Type1- Type 1 is defined as a lack of insulin production. It can occur at any age, but most frequently develops in children and young adults. Although the exact cause of the problem is not known, scientists believe that the immune system of the body destroys the insulin-producing cells in the pancreas. Patients with type 1 diabetes are strictly recommended to inject insulin several times a day or continuously infuse with insulin through a pump.
Type 2- In Type 2, the cells are not able to use insulin properly. As a result, the body ‘s requirement for insulin rises. The pancreas does not make enough insulin when glucose level in the blood increases, such as after meals. The problem typically presents later in life. Patients having Type 2 diabetes are often overweight at diagnosis, and there is a strong family background of the disease.
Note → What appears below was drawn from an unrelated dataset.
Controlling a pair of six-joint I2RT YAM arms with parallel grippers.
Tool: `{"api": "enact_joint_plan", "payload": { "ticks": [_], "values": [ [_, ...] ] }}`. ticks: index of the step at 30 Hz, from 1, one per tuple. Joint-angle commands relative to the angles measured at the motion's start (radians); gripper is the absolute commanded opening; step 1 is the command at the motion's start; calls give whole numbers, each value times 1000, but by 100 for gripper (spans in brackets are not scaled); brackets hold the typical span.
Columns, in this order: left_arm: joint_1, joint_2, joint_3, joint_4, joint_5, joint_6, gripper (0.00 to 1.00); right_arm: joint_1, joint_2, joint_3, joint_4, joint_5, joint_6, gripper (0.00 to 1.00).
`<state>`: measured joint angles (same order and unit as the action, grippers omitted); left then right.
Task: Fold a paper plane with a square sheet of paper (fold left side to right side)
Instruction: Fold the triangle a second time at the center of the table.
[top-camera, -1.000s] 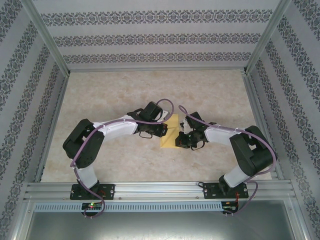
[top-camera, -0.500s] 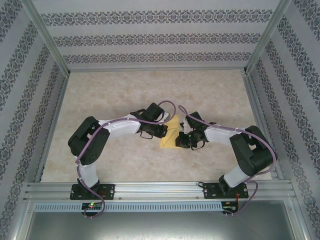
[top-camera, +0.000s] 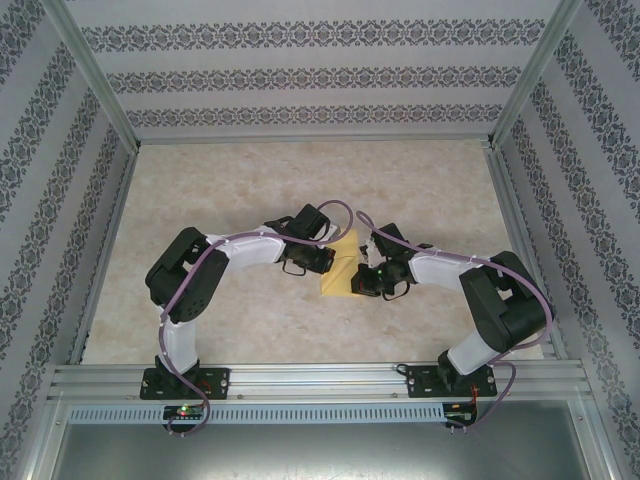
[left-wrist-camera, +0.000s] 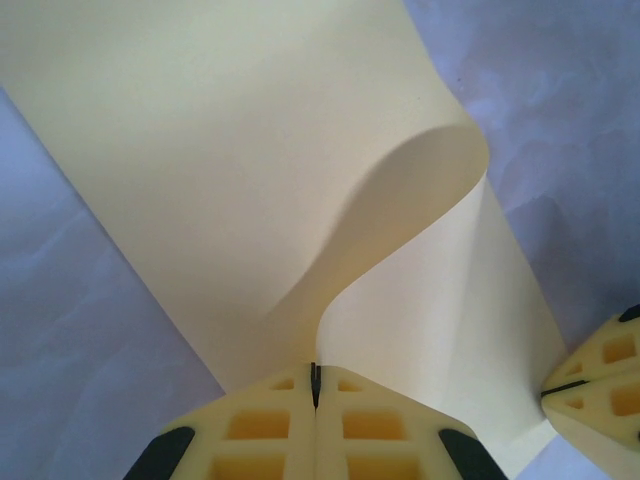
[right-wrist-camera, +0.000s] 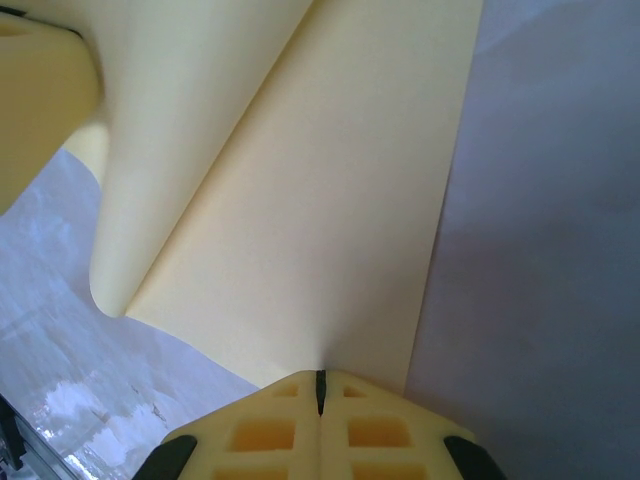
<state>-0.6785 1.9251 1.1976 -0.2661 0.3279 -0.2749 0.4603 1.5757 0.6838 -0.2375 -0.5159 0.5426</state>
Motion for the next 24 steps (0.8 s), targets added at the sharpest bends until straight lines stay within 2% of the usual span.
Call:
{"api": "enact_joint_plan", "payload": {
  "ticks": [1, 24],
  "values": [
    [13, 17, 26, -15, -9, 23, 6, -5, 17, 6, -54, 24, -20, 0],
    [14, 53, 18, 1, 19, 22, 6, -5, 8, 8, -52, 19, -23, 0]
  ]
}}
Risk factors for type II diabetes:
- People with cardiovascular disorders
- Individuals with family history of diabetes mellitus
- People with Hyperglycemia
- Individuals over 55 years of age
- Women wit gestation diabetes
Gestational– The third type of diabetes develops during pregnancy, but usually disappear after the pregnancy is over. During pregnancy, women make a hormone that can lead to insulin resistance. All women develop insulin resistance. If the pancreas can’t make an adequate amount of insulin, a woman develops this third type of diabetes.
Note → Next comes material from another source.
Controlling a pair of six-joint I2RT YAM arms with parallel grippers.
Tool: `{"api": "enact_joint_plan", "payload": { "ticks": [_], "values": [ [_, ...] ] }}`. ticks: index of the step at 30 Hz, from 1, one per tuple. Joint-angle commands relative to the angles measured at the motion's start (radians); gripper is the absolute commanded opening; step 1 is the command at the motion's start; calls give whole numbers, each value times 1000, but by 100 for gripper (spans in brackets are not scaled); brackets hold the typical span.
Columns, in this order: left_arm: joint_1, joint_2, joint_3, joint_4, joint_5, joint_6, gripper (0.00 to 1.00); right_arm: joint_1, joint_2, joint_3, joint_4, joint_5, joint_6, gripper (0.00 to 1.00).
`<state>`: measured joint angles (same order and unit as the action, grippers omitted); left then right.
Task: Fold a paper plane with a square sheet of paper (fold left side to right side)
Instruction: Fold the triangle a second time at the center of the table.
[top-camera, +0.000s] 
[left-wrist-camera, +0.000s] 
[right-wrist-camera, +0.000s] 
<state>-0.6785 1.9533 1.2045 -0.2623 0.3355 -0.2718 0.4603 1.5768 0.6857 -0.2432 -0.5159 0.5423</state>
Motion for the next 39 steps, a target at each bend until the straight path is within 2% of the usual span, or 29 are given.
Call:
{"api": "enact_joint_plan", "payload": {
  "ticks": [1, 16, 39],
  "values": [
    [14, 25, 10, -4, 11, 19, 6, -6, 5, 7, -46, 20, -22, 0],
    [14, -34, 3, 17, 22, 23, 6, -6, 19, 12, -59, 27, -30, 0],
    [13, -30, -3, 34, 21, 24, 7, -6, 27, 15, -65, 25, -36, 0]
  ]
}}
Signs and Symptoms of diabetes
Diabetes often goes untreated because symptoms can be attributed to many other causes and people experience no symptoms fail to notice warning signs. Possible indications of the condition include:
- Increased appetite
- Increased thirst
- Frequent urination
- Extreme hunger
- Lack of energy/tiredness/drowsiness
- Blurred vision
- Sudden weight loss
- Itchiness and skin infections
If you think you have diabetes, consult with your health care specialist immediately. Drink fluids without adding sugar in it, if able to swallow, to make yourself hydrated.
Complications of diabetes
Untreated high sugar levels may cause:
- Kidney disorders
- Foot problems
- Visual problems or blindness
- Increased risk of myocardial infarction or stroke
- Impotence in men
- Poor blood circulation
- Nerve and blood vessel damage
- Poor wound healing
Diabetic patients require regular monitoring by their health care specialists to control the sugar levels as well as reduce the risk of complications. Diet and exercise play a significant role in managing the condition especially type 2 diabetes and women with gestational diabetes. In some cases, the problem can under control by involving some lifestyle interventions that help the body utilize blood sugar and prevents hyperglycemia or associated complications. It is also important to drink at least eight glasses of water a day to avoid dehydration, quit smoking, and drink alcohol in moderation only if approved by your health care specialist.
People who are suffering from Type 1 diabetes are often required regular insulin therapy to live. Individuals who have other forms of diabetes, including gestational and type 2 are also prescribed insulin treatment. Insulin can be administered via injections, insulin pens, inhaled insulin, insulin pumps, and jet injectors.
Many people who have diabetes are prescribed with antidiabetic agents. These diabetes medications are approved by the Food and Drug Administration to treat type 2 diabetes, but doctors may also use these drugs to treat other conditions, including polycystic ovarian syndrome, prediabetes, and the problem of insulin resistance. Antidiabetics are best for Type 2 diabetes treatment. Oral diabetes medications include:
- Alpha-glucosidase inhibitors
- DPP-4 inhibitors (new group of medications)
There are also injected medications available to administer intramuscularly. These include incretin mimetics and synthetic amylin. The second injected drug synthetic amylin is the only drug other than insulin approved for the treatment of patients with Type 1 diabetes.
Other medications for diabetes care may include antihypertensive agents and cholesterol lowering drugs that are used to treat other related conditions.